Dr John Addison Ashby-de-la-Zouche, Derbyshire

'Can the NHS afford not to have EMIS on board the NPfIT?'

The reality is that NPfIT is currently working hand in hand with EMIS to test and integrate its systems so that they are compliant with the national programme.

Dr Anne Baruch Chessington, Surrey

'If EMIS can guarantee its systems' information will integrate with the spine, will you allow it to continue doing so?'

As long as a system is compliant with national systems and standards, be it from EMIS or any other company, there is no reason why it should be replaced in the near term.

Dr Paul Aspinall Kettering, Northants

'At the moment I'm using the Volvo estate of GP systems. Can you assure me I won't have the choice of a blue mini or a red mini?'

Absolutely. We will never replace systems unless greater or equal functionality is offer-ed by a new one.

Dr Paul Singer Luton, Bedfordshire

'Why is there a necessity to go to a single system in one area? Do you understand the disruption changing will cause to practices?'

We do understand the strength of feeling and genuine distress that GPs feel. I got it first hand. A significant part of the problem is conflicting messages and poor communication. We are not chan-ging to a single system within one area. All GPs will be offered a choice of systems and in many cases will continue to use the system they already have for at least the 'lifetime' of that system. As and when change comes, we will do all we can to support GPs through what is always a difficult time.

Dr Alison Hutton Manchester

'Why haven't you and the NPfIT been out to see how GP systems work or how GPs provide a service to their patients?'

I and many of the team have personally visited PCTs to explore NPfIT issues and I know very well the strength of feeling. We have not been able to cover all 30,000 GPs in England but we have spoken to many GPs in the field and have recruited GPs to work with us at the national programme, advising and guiding our work. I have also met with and discussed the issues with the BMA, the GPC and leaders of the RCGP.

Dr Manpreet Pujara Rochester, Kent

'When was the last time you personally saw a patient and recorded the information on a computer? How many surgeries have you visited to see how current GP systems work?'

I am deputy chief medical officer for England but I still practise as a consultant and I see patients on a regular basis. In my current, somewhat limited, medical work I am not a heavy IT user but I am taking the European Computer Driving Licence to improve my desktop skills.
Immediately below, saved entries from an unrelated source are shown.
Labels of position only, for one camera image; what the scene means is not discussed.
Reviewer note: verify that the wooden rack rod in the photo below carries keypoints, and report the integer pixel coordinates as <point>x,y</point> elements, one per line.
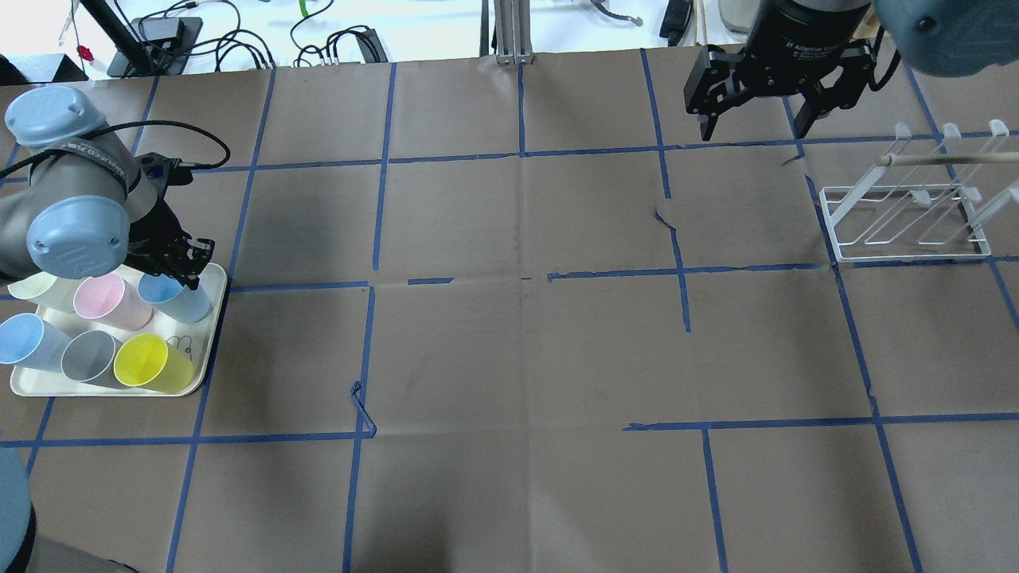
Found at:
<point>940,159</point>

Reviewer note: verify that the blue cup on tray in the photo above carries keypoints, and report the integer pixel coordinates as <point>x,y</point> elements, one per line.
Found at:
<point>29,341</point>

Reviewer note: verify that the light blue cup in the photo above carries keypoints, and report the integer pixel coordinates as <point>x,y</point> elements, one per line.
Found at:
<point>171,298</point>

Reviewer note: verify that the white wire cup rack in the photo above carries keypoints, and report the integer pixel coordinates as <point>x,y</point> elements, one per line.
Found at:
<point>913,213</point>

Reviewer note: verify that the aluminium frame post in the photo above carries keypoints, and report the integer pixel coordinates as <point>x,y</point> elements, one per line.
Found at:
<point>505,32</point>

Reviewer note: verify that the cream plastic tray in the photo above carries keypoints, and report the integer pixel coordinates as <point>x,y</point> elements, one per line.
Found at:
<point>195,340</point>

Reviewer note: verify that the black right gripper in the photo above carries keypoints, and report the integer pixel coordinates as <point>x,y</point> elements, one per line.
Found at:
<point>802,49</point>

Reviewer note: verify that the grey cup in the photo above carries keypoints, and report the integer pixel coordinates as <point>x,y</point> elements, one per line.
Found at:
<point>89,359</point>

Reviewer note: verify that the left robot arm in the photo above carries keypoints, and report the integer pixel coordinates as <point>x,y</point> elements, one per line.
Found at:
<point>90,205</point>

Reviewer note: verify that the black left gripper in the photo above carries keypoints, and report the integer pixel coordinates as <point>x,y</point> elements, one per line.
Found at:
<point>150,239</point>

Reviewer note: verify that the pale green cup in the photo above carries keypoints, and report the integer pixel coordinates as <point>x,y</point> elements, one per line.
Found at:
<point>48,291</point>

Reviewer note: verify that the yellow cup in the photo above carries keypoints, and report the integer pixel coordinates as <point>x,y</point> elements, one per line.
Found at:
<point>148,362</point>

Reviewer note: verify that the pink cup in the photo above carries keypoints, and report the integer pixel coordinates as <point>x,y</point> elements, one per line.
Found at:
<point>111,300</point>

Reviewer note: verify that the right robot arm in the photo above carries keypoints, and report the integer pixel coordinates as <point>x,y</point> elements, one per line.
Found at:
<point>943,38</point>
Over the past months I have visited a number of surgeries and seen GP systems in operation.

Dr Dave Yates Cheadle, Cheshire

'Have you ever had the experience of using a complex computer system in clinical practice? If you have you might start to understand the anxieties the proposed changes are creating.'

I am very familiar with IT in the acute setting. I really do understand the emotion and anxieties that GPs have. However, I must stress there will not be enforced mass change.

Dr David Holland Blackwell, Derbyshire

'Since we have no idea what the new systems will offer ­ how do we know which systems will offer all we need? I am seriously considering early retirement if I am not allowed to carry on using EMIS.'

New systems are under development and it is our pledge that there must be a choice and that new systems must offer, at a minimum, the same functionality as existing systems. EMIS is working closely with the national programme to make its systems compliant and there is every expectation that you will be able to carry on using EMIS.

Dr Malcolm Willis Norwich

'In your opinion can EMIS survive without an agreement between them and the local service providers?'

This is not for me to say ­ it would be a more appropriate to ask EMIS.

Pulse

'How do you plan to engage GPs from now on?'

We know this is vital, and we also know we have not done well so far. We will hold a forum at which different GP groups will have the opportunity to discuss concerns and

issues. We know it will take time to build better understanding and support.

Pulse

'What is NPfIT doing to bring EMIS into the fold?'

We are working closely with EMIS to ensure its systems are compliant. We have also encouraged EMIS to work with local service providers.

Pulse

'Are GPs being cynically manipulated by EMIS, as the GPC suggests?'

It would not be right for me to comment on this.